Overview of the Pennsylvania Legislative Process
The first step in creating a Pennsylvania legislative history is understanding the Pennsylvania legislative process. The Pennsylvania state legislature is called the Pennsylvania General Assembly. There are two houses: the House of Representatives and the Senate.
This is a summary overview of the Pennsylvania legislative process:
Step 1: The idea for a bill is conceived and developed by one or more legislators.
Step 2: At the request of the sponsoring legislator(s), the text of the bill is drafted by the Legislative Reference Bureau.
Step 3: Chief Clerk of House (or Senate) assigns a bill number to the bill.
Step 4: Speaker of House (or President Pro Tempore of Senate) assigns the bill to a standing committee.
Step 5: The Committee considers the bill, holds hearings, takes evidence, and decides whether to support the bill.
Step 6: If the Committee supports bill, it is presented to the entire chamber (House or Senate) on three separate days for consideration.
Step 7: If the bill (1) requires an expenditure of funds or (2) results in a loss of revenue for the Commonwealth, the bill must be sent to the Appropriations Committee while it is being considered. The Appropriations Committee provides a fiscal note for each bill it receives that indicates how much the law would cost the Commonwealth if enacted.

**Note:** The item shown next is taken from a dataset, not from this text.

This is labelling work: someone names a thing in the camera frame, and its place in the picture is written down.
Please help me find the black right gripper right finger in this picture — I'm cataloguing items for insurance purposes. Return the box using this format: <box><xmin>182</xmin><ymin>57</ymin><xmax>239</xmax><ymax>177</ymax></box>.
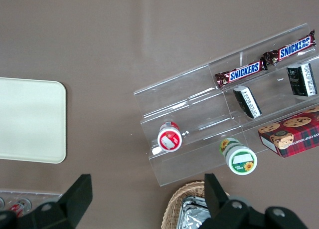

Step 8: During its days of consideration, legislators may debate or comment on the bill. These debates and comments are recorded in the House and Senate Journals.
Step 9: On the third day of consideration, the entire chamber votes on the bill.
Step 10: If the chamber approves the bill, it is sent to the other chamber for approval – Steps 4 through 8 are repeated.
Step 12: Once both chambers have passed identical versions of the bill, it is sent to the Governor.
Step 13: If the Governor signs the bill, it becomes law and is given at “Act” number.